Algorithm development for comparing and aligning biological sequences has, until recently, been based on the SI model of mutational events which assumes that modification of sequences proceeds through any of the operations of substitution, insertion or deletion (the latter two collectively termed indels). While this model has worked fairly well, it has long been apparent that other mutational events occur. In this paper, we introduce a new model, the DSI model which includes another common mutational event, tandem duplication. Tandem duplication produces tandem repeats which are common in DNA, making up perhaps 10% of the human genome. They are responsible for some human diseases and may serve a multitude of functions in DNA regulation and evolution.

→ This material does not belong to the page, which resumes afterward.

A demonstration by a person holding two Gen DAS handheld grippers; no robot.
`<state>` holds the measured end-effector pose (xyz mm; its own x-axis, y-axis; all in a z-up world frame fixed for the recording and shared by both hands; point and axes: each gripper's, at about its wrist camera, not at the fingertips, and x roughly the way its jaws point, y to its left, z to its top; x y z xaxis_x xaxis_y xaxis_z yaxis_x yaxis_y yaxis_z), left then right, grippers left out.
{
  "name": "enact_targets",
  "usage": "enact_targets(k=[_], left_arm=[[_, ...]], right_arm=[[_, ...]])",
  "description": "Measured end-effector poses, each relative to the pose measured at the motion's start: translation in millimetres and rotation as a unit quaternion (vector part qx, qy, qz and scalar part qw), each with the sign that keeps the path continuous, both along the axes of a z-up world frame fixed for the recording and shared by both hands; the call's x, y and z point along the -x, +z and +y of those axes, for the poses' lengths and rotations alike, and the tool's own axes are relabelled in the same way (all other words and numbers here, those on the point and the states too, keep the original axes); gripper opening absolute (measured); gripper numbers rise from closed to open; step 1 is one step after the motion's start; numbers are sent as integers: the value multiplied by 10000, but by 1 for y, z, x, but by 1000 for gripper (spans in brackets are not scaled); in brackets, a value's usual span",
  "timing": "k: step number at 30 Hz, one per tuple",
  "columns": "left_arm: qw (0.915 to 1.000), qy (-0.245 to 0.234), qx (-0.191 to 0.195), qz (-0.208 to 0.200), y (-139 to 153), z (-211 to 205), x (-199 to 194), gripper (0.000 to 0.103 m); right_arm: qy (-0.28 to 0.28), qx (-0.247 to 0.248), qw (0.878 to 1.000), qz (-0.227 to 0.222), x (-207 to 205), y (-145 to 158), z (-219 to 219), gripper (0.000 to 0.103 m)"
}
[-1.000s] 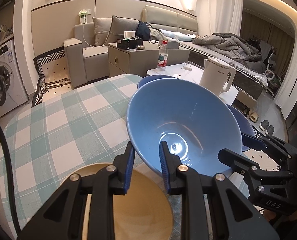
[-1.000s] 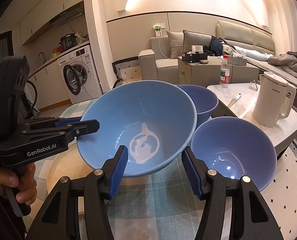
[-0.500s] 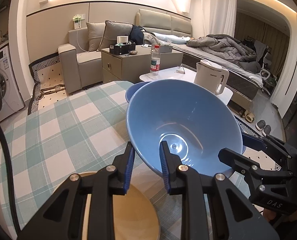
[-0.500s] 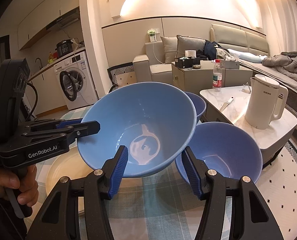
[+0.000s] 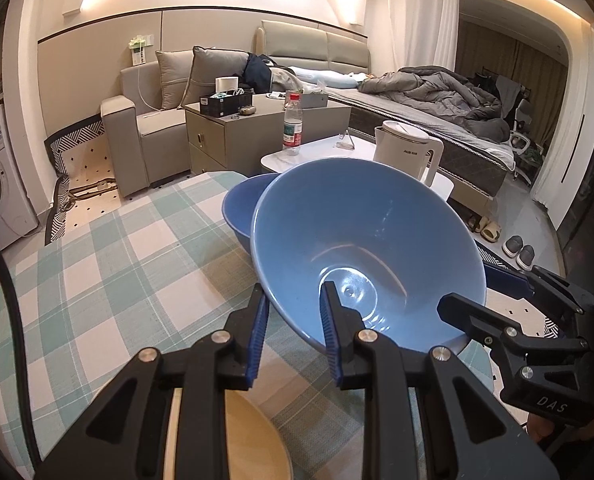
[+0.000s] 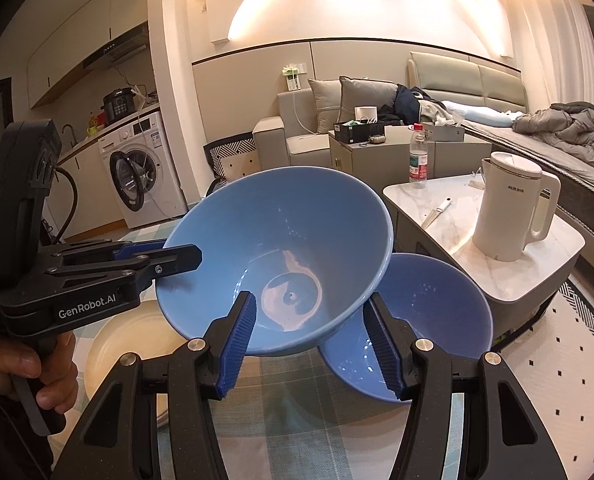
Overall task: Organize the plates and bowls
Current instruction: 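Lift the blue bowl with both tools and carry it over another blue bowl, then lower the held blue bowl into the other blue bowl with both tools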
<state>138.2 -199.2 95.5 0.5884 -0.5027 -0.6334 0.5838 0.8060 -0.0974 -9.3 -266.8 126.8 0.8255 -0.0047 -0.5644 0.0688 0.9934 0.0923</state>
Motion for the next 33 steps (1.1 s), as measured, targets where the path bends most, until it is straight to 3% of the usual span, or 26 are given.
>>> enact_targets(k=[18,33], left_arm=[[9998,-124,-122,127,-9,-38,-10,25],[9991,-374,-208,-3,-2,-67,-4,26]], right_arm=[[-215,-111,9997,54,-1,-1,-19,58],[-543,-172,9984,-45,10,6,-38,58]])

Using the DSI model, we develop new exact and heuristic algorithms for comparing and aligning DNA sequences when they contain tandem repeats.
直到最近,用于比较和比对生物序列的算法开发一直基于突变事件的SI模型,该模型假定序列的修改通过替换、插入或删除(后两者统称为插入缺失)等任何操作进行。虽然这个模型运行得相当不错,但长期以来很明显还会发生其他突变事件。在本文中,我们引入了一种新模型——DSI模型,它包含另一种常见的突变事件——串联重复。串联重复会产生串联重复序列,这些序列在DNA中很常见,可能占人类基因组的10%左右。它们与一些人类疾病有关,并且可能在DNA调控和进化中发挥多种功能。使用DSI模型,我们开发了新的精确算法和启发式算法,用于在DNA序列包含串联重复时进行比较和比对。